--- Exercise ---
Where in the entries below does "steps" appear? Copy every line that has it.

◆ ◆ ◆ ◆

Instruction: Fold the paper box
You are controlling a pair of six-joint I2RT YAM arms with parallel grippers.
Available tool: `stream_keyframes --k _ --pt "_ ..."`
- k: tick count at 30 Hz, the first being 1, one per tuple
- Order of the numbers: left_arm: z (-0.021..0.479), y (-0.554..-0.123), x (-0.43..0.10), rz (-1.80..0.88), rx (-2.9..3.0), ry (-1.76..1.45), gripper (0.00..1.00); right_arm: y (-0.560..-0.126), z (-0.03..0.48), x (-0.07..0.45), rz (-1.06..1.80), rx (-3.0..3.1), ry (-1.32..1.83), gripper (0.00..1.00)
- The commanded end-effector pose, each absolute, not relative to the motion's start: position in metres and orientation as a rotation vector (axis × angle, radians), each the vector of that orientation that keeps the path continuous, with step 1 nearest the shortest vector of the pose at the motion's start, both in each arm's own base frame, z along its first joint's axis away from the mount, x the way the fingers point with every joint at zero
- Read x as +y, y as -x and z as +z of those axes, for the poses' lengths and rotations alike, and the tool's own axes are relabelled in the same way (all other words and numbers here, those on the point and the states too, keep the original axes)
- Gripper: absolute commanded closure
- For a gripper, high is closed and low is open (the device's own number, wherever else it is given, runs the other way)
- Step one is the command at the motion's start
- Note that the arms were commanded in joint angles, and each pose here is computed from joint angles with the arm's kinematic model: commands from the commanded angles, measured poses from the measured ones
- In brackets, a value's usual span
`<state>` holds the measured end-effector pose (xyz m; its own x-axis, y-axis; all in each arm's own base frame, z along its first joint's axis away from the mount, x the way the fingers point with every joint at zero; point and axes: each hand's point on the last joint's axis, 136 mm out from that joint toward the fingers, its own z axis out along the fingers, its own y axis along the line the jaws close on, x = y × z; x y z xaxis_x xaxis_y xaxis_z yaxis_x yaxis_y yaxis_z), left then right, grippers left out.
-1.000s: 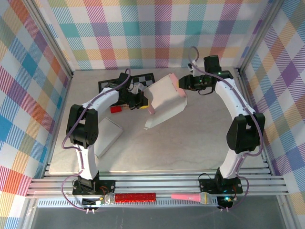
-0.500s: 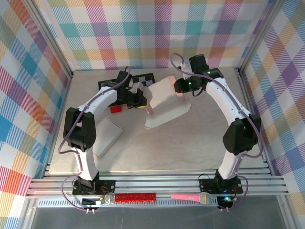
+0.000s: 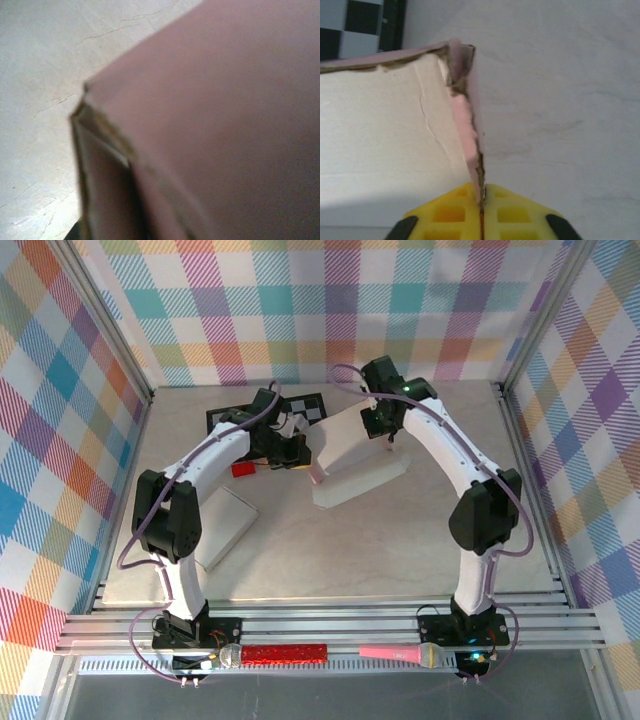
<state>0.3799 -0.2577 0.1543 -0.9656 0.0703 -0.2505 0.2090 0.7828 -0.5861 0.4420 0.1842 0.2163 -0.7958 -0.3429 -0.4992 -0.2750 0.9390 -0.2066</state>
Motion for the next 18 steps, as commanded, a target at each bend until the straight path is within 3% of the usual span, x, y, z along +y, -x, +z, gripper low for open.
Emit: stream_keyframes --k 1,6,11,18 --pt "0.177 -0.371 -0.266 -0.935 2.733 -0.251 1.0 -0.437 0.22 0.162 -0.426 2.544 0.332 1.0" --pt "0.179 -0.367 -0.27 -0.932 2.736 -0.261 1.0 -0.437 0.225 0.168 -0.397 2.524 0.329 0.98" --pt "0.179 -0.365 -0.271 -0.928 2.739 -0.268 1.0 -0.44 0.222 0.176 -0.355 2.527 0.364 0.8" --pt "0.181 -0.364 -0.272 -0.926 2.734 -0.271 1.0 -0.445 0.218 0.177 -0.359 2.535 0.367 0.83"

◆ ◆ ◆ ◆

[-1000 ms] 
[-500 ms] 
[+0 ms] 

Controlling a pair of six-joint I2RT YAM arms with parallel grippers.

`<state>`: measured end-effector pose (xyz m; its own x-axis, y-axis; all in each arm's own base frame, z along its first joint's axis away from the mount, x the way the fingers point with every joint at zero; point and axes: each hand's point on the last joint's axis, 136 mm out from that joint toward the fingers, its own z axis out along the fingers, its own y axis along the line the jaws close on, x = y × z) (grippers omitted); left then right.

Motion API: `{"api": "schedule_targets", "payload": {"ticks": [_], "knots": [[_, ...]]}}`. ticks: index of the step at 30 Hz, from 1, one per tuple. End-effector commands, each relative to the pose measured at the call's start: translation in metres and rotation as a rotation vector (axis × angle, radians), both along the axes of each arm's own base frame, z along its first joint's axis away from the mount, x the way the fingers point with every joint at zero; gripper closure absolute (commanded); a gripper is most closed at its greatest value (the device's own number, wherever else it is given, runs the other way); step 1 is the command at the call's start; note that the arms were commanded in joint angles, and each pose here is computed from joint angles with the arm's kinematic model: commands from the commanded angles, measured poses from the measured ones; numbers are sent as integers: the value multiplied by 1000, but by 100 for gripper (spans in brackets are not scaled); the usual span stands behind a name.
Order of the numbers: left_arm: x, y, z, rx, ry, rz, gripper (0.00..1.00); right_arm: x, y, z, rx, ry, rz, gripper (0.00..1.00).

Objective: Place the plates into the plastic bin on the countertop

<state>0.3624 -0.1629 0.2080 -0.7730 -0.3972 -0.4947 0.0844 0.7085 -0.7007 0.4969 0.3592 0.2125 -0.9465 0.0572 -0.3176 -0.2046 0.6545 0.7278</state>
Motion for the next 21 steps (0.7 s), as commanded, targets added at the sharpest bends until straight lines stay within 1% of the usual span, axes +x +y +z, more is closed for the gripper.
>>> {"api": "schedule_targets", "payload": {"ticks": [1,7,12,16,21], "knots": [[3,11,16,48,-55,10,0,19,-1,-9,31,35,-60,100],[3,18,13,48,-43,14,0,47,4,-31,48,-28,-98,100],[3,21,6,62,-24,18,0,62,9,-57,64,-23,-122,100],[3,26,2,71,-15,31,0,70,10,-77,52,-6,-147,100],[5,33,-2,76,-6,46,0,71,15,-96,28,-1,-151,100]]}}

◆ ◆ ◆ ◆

--- Finished task ---
Motion for the next 18 steps, as commanded, a target at each bend until the straight path is within 3% of the usual span, x, y, z along +y, -x, +z, gripper low for open.
Motion for the next 21 steps (0.7 s), as commanded, targets added at the sharpest bends until straight lines stay within 1% of the usual span, axes +x +y +z, more is closed for the gripper.

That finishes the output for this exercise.